Software designed for OpenRL

Imagination’s hardware accelerated Caustic Visualizer family of plugins brings the world’s first fully interactive real time ray tracer to the working viewports of the industry’s premier 3D design and animation packages. Thanks to Imagination’s unique high performance OpenRL-based ray tracing hardware and software technologies, the Visualizer photorealistic viewport provides far higher visual quality than 3ds Max and Maya’s normal rendering viewports, including globally accurate lighting, reflections and shadows within a 3ds Max, Maya or mental ray® scene. It enables artists to identify and resolve potential problems within their final renders from the earliest stages of modelling; minimizing the need for time-consuming preview renders and radically streamlining the look development process.
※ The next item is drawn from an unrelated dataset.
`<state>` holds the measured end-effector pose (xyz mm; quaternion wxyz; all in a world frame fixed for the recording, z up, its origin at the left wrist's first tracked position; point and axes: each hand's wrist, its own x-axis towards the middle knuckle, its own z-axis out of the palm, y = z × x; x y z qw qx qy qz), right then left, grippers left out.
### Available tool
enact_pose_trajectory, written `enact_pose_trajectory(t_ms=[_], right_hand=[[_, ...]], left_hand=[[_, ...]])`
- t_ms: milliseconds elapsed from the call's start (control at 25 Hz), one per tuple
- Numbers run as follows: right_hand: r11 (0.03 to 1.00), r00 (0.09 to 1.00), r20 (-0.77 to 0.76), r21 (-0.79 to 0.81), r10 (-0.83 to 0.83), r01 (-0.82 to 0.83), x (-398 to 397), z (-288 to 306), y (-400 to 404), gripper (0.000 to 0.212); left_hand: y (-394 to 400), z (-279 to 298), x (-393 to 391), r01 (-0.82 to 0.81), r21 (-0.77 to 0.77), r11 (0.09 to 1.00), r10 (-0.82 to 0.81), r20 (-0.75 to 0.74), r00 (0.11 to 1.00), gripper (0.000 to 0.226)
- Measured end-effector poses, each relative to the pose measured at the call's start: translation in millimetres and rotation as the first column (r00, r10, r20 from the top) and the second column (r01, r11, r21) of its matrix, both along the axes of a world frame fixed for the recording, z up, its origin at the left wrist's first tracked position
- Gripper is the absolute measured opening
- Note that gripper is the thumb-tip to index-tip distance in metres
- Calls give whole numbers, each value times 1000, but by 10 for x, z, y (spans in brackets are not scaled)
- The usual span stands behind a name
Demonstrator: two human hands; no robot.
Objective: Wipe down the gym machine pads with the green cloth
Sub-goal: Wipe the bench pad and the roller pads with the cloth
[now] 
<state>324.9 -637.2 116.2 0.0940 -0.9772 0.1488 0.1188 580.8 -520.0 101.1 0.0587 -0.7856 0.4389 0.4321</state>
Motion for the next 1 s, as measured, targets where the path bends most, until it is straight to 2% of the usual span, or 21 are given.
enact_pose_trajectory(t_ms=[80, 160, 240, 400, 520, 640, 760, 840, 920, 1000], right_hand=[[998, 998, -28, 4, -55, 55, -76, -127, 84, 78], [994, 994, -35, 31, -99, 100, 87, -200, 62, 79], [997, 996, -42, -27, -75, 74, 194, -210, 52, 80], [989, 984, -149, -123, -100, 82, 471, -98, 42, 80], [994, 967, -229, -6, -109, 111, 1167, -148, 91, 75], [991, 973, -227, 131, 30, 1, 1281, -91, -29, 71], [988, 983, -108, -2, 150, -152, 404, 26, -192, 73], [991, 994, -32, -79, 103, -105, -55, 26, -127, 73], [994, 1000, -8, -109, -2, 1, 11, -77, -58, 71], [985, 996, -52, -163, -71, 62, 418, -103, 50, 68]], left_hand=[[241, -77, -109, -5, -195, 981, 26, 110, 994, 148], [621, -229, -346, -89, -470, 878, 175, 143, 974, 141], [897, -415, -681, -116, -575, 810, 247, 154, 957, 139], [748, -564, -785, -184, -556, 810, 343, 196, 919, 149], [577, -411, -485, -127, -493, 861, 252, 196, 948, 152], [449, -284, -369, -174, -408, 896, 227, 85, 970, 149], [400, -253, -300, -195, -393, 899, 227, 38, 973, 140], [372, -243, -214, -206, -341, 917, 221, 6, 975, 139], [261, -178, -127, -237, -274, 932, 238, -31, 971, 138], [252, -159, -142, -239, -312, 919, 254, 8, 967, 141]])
The Caustic Visualizer viewport renderer interactively updates and responds to all edits in 3ds Max and Maya including geometry, lighting and shading characteristics while preserving their powerful interactive workflows. Selected objects in the Maya viewport continue to have fully editable wireframes and manipulators overlaid on the real-time ray-traced shaded preview.

Neon™ for Rhino is a fully ray-traced viewport plug-in for Rhino 5. Developed in collaboration with Imagination Technologies, Neon™ helps a designer to quickly evaluate and establish the form, colour, texture, lighting, and material requirements of object components within a scene, very early on.

Neon supports all Rhino 5 rendering features – including the sun, skylight, ground plane, standard materials, environments and most procedural textures. In addition, Neon supports many Brazil shaders and materials if Brazil 2.0 for Rhino is installed. (See: http://v5.rhino3d.com/group/neon)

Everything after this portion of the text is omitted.